Depuis la mi-avril, les autorités du Burkina Faso ont suspendu 811 associations pour des raisons administratives, invoquant un non-renouvellement de leurs instances dirigeantes. Dans le même temps, 118 autres structures ont été dissoutes, selon des dispositions légales officiellement citées sans plus de précisions.
Parmi les associations concernées par ces suspensions, entrées en vigueur le 12 mai 2026, figurent des organisations actives dans des secteurs clés comme la santé, l’éducation, l’égalité femmes-hommes ou encore la religion. L’arrêté ministériel précise une restriction claire : seules les démarches visant à régulariser leur situation seront tolérées durant cette période de suspension.
une loi controversée sur les associations
Cette vague de suspensions s’inscrit dans le cadre d’une législation promulguée en juillet 2025 par le capitaine Ibrahim Traoré. Cette loi, bien qu’affirmant la liberté d’association, l’encadre par des obligations strictes : déclaration obligatoire, contrôle administratif renforcé et conformité légale. Les manquements peuvent entraîner des sanctions allant jusqu’à la dissolution.
Les objectifs affichés par le gouvernement sont multiples : améliorer la transparence du secteur associatif, cartographier les ONG et associations, et surtout endiguer les flux financiers liés au blanchiment d’argent et au financement du terrorisme.

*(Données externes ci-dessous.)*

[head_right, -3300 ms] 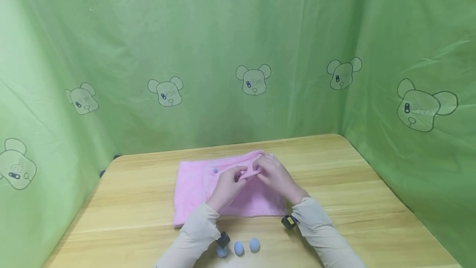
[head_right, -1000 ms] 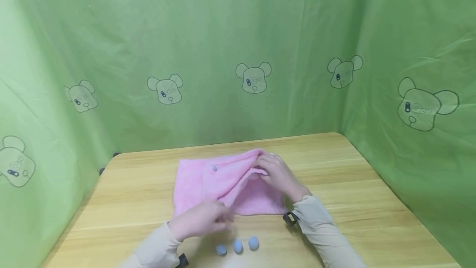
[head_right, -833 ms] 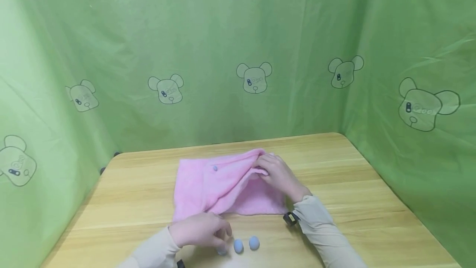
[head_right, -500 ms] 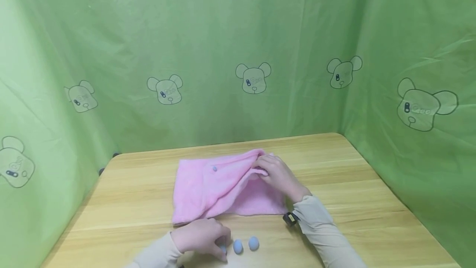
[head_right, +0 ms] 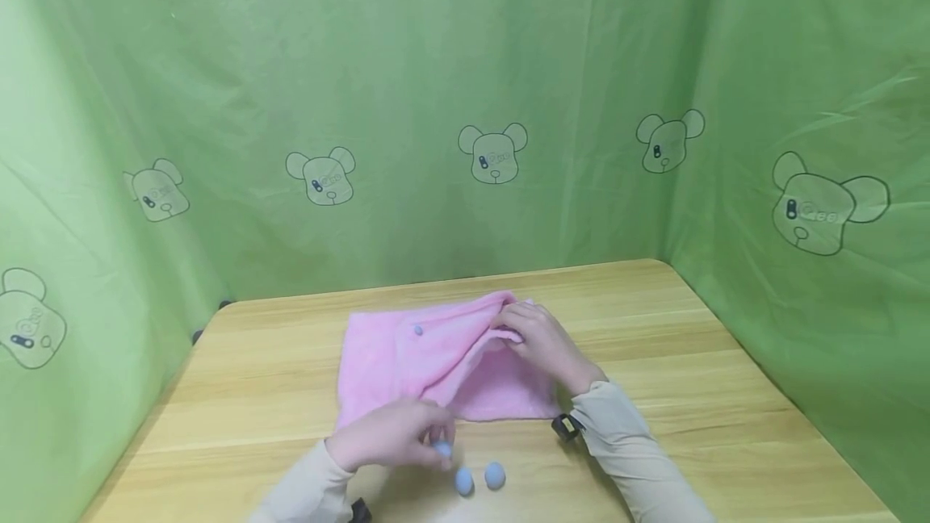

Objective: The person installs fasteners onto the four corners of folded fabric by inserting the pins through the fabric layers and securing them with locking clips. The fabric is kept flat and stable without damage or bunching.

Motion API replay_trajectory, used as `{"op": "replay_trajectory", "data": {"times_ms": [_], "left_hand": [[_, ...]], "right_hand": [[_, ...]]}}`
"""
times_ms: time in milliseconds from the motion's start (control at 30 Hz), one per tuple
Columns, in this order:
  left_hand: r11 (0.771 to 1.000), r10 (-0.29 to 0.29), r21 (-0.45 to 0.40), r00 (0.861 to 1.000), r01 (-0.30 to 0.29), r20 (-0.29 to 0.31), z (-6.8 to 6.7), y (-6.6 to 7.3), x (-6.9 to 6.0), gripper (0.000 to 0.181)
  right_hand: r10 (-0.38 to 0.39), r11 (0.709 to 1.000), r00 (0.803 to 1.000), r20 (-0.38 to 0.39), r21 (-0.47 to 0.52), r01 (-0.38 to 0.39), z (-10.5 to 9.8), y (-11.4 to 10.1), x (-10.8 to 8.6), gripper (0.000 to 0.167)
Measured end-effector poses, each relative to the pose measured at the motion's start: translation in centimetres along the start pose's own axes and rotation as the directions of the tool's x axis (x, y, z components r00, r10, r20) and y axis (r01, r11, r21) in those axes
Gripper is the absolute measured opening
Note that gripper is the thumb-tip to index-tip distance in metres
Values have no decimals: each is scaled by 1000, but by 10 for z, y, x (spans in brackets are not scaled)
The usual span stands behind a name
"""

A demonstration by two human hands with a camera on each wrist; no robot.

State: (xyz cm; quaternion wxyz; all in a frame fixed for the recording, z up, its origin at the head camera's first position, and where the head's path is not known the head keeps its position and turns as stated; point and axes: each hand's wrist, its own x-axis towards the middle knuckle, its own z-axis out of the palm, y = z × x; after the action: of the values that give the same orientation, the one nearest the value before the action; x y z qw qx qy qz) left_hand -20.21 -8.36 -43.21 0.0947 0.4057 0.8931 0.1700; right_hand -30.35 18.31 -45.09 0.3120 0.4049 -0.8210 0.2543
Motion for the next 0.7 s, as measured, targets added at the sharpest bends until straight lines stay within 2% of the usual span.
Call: {"op": "replay_trajectory", "data": {"times_ms": [67,167,300,433,600,700], "left_hand": [[996,-19,-85,997,12,-73,-9,-3,6,16],[978,-52,-210,981,12,-185,-22,-4,15,14],[936,-113,-351,943,-4,-312,-39,-2,28,18],[880,-217,-474,891,2,-398,-48,-4,44,22],[759,-381,-650,823,18,-421,-47,-14,69,26],[649,-466,-761,791,0,-397,-42,-21,85,28]], "right_hand": [[4,1000,1000,2,-2,-4,0,0,0,28],[15,1000,1000,9,3,-16,0,0,0,27],[31,999,999,17,19,-31,0,0,0,27],[24,999,1000,15,28,-25,-1,-1,0,27],[-3,1000,1000,-1,25,3,1,-1,0,30],[-28,999,999,-16,24,28,2,0,0,29]]}}
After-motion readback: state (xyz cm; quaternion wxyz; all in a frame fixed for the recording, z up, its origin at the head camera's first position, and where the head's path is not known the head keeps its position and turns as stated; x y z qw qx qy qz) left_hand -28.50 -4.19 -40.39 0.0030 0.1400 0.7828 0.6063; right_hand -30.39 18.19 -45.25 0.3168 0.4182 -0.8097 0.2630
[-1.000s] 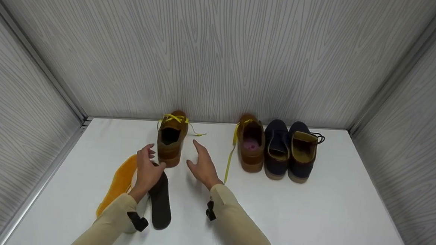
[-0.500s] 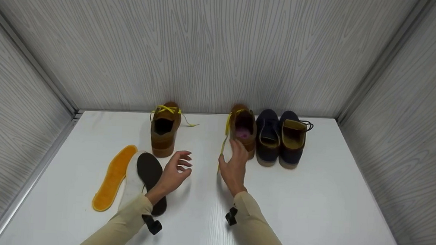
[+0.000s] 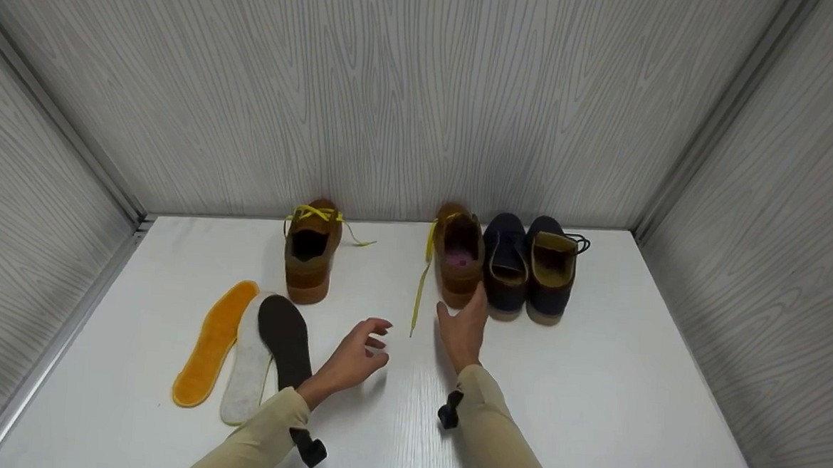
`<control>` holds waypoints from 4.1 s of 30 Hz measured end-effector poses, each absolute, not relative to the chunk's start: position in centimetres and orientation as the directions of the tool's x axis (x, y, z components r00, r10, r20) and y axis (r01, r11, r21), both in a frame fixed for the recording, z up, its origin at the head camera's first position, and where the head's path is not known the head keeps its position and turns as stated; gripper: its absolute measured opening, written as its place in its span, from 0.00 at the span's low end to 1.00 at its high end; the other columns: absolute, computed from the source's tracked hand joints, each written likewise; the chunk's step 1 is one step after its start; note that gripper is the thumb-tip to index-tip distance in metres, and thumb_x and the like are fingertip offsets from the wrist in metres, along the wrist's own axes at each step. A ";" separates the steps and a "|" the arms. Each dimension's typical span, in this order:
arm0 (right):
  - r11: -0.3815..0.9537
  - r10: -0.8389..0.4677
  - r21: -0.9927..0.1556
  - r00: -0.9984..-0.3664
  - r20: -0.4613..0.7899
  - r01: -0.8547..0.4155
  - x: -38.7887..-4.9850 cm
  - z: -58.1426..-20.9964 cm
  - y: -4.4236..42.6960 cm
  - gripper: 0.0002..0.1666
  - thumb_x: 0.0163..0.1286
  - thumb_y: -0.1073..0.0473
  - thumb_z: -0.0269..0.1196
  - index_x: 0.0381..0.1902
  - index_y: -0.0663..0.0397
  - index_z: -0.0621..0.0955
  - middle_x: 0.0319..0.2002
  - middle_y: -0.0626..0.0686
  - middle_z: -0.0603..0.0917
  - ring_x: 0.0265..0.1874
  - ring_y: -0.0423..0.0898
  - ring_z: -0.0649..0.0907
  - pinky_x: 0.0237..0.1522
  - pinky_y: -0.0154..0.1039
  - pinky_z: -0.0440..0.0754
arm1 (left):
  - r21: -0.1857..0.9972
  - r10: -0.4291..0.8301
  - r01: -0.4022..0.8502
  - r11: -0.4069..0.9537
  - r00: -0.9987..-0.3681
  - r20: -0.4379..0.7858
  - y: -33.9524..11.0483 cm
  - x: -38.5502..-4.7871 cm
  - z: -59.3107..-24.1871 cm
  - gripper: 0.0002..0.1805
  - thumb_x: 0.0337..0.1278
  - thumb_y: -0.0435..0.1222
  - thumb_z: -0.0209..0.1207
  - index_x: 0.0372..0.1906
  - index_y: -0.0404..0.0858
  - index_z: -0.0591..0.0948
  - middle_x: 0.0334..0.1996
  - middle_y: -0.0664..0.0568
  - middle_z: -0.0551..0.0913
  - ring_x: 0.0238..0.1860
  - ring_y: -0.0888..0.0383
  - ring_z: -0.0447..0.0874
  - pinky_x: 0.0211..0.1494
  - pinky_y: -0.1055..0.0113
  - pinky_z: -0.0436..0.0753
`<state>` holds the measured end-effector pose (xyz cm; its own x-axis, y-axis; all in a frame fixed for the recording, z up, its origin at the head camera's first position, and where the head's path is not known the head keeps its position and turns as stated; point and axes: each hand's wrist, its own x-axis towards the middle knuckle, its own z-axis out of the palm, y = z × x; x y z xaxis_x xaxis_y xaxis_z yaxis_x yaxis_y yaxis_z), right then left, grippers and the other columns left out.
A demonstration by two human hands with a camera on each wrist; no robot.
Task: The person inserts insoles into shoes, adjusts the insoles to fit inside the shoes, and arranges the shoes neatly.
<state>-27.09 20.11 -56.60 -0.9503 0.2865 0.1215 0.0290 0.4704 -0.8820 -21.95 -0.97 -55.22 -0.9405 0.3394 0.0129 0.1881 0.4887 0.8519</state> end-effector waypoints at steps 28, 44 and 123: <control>0.472 0.442 -0.847 -0.897 -0.012 0.244 -32.1 -57.3 19.9 0.56 0.56 0.47 0.68 0.69 0.65 0.48 0.63 0.68 0.61 0.64 0.60 0.63 0.63 0.52 0.60 | 0.844 0.327 0.131 0.520 -0.943 -0.055 -1.7 -22.1 -55.1 0.23 0.55 0.33 0.55 0.58 0.43 0.72 0.52 0.48 0.73 0.48 0.54 0.78 0.48 0.57 0.77; 0.486 0.367 -0.851 -0.930 -0.010 0.200 -31.5 -56.7 21.1 0.57 0.59 0.48 0.68 0.74 0.60 0.47 0.67 0.64 0.62 0.66 0.59 0.62 0.65 0.52 0.59 | 0.880 0.336 0.118 0.459 -0.941 -0.049 -3.1 -22.1 -55.1 0.23 0.55 0.31 0.55 0.59 0.38 0.71 0.53 0.43 0.73 0.47 0.53 0.78 0.47 0.58 0.78; 0.736 -0.204 -0.668 -0.977 -0.064 -0.110 -17.6 -51.8 17.0 0.19 0.73 0.62 0.52 0.58 0.66 0.75 0.52 0.61 0.80 0.51 0.55 0.79 0.51 0.53 0.74 | 0.230 0.332 0.411 0.882 -0.889 0.316 -0.4 -20.5 -48.4 0.14 0.54 0.43 0.65 0.38 0.36 0.79 0.31 0.49 0.77 0.34 0.54 0.77 0.34 0.63 0.78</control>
<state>-17.58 16.97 -51.77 -0.9768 -0.2043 -0.0638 -0.1102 0.7356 -0.6684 -20.48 -0.37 -48.44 -0.8891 0.3315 0.3156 0.4106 0.8824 0.2297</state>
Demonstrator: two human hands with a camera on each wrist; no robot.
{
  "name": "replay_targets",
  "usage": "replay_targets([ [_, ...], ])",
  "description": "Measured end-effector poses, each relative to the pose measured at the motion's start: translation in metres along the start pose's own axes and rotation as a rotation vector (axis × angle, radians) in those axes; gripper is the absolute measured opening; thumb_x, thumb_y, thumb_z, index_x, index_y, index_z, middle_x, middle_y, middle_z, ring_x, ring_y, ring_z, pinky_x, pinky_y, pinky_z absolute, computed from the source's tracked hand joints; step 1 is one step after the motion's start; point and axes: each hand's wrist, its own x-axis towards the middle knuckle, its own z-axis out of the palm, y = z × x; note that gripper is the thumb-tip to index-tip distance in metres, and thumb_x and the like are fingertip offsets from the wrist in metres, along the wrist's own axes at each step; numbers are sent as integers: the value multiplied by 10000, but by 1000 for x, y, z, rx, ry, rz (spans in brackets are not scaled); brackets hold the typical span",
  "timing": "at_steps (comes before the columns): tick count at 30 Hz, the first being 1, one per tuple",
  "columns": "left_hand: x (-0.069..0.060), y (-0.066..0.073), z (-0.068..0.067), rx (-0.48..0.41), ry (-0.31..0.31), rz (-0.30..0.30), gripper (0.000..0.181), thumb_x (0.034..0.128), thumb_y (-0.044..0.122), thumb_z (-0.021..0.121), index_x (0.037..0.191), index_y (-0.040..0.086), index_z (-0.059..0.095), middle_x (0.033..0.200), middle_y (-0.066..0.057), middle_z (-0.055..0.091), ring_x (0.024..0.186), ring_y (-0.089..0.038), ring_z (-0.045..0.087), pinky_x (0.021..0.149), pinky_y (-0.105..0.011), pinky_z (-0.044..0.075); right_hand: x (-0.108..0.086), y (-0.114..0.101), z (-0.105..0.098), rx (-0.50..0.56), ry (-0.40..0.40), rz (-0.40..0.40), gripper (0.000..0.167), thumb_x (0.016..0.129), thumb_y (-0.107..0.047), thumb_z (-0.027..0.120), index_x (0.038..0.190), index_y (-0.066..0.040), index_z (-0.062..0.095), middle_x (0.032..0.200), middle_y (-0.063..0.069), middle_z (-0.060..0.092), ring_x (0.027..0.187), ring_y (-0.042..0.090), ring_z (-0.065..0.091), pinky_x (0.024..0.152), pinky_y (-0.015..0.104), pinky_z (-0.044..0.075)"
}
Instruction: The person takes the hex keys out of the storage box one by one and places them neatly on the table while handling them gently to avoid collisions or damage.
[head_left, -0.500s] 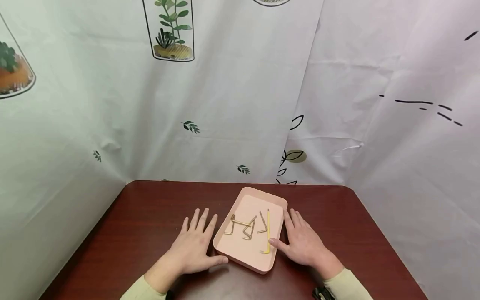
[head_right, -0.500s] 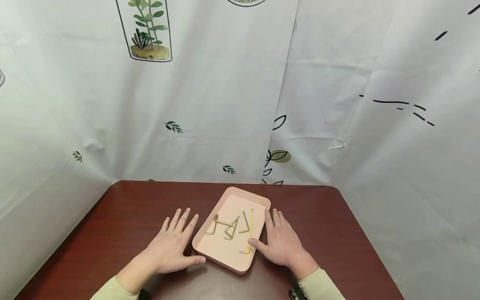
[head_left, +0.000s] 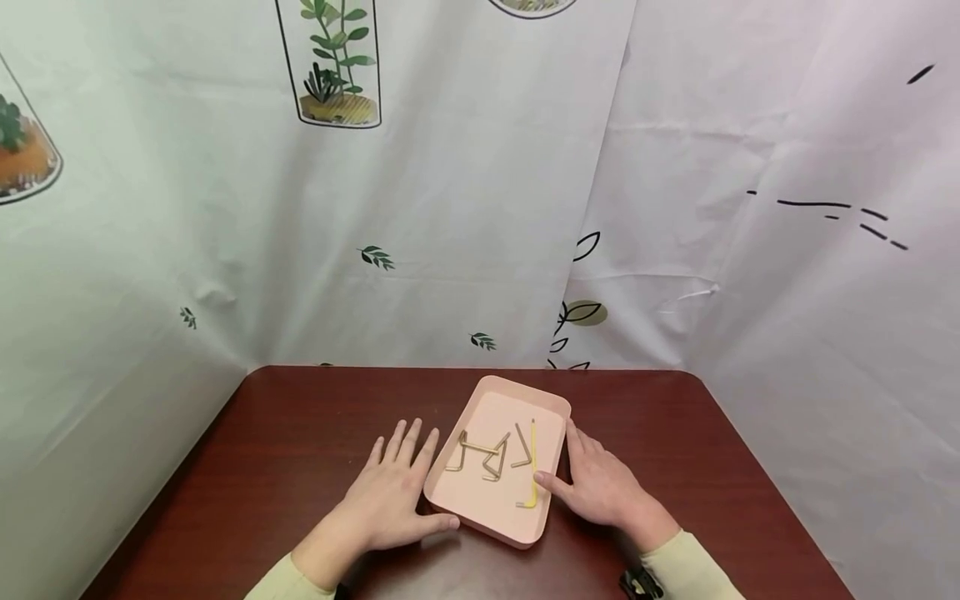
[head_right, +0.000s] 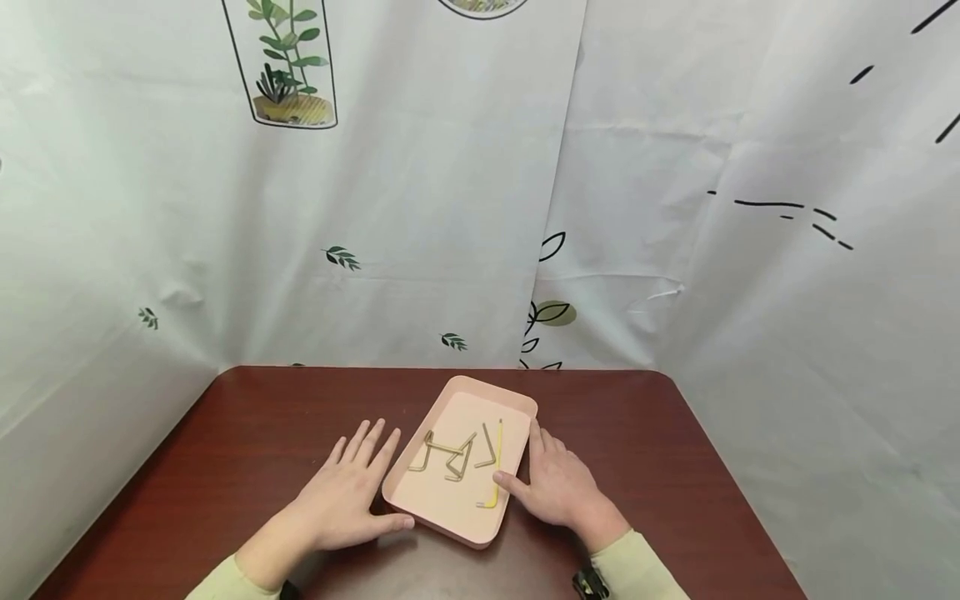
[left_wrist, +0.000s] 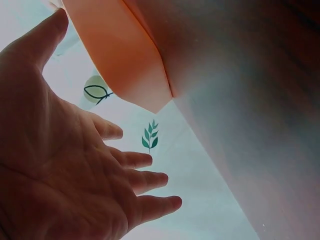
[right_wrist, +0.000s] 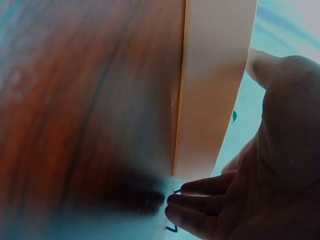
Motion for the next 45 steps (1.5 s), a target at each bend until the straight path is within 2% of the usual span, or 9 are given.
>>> replay_targets([
  [6, 3, 1, 1, 6, -4, 6, 1331, 840, 949, 637, 1726, 4, 332, 1764, -321, 278, 1644, -522, 250, 1243, -718, 311, 1, 1, 3, -3, -14, 26, 1130, 1022, -698, 664, 1665, 154, 292, 1651, 355, 455, 1484, 505, 519, 1155, 621, 474],
  [19, 7, 2, 1, -1, -17, 19, 1311, 860, 945, 615, 1718, -9, 344, 1763, -328, 274, 1642, -528, 251, 1264, -674, 314, 9, 2, 6, -10, 29, 2, 1072, 1039, -599, 707, 1680, 138, 265, 1576, 337, 541, 1447, 492, 548, 1113, 627, 504],
  [26, 10, 2, 0, -3, -13, 24, 1293, 871, 916, 638, 1718, -13, 338, 1764, -330, 267, 1646, -526, 239, 1269, -672, 308, 13, 3, 7, 3, 15, -13, 1010, 1052, -494, 711, 1666, 167, 257, 1660, 381, 415, 1534, 508, 452, 1182, 607, 455],
  [33, 14, 2, 0, -17, -4, 26, 1269, 883, 893, 648, 1716, -15, 343, 1770, -323, 259, 1654, -518, 224, 1276, -663, 302, 16, 1, 8, 20, 7, -28, 969, 1042, -352, 736, 1667, 179, 220, 1689, 379, 361, 1565, 490, 410, 1220, 584, 420],
  [45, 28, 14, -2, -49, -11, 51, 1222, 894, 819, 711, 1739, 30, 317, 1765, -321, 275, 1653, -506, 237, 1290, -634, 299, 16, -1, 11, 1, -33, 15, 936, 1039, -305, 675, 1658, 206, 193, 1703, 407, 312, 1599, 548, 326, 1256, 602, 366],
])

une société civile sous pression
Les ONG internationales et associations recevant des fonds étrangers sont particulièrement visées. Le pouvoir les accuse régulièrement de complicité avec les groupes jihadistes ou d’espionnage. En avril dernier, Human Rights Watch avait alerté sur le risque d’une répression accrue contre la société civile, rendue possible par ce nouveau cadre juridique.
Cette série de mesures suscite de vives critiques, notamment quant à l’équilibre entre sécurité nationale et respect des libertés fondamentales.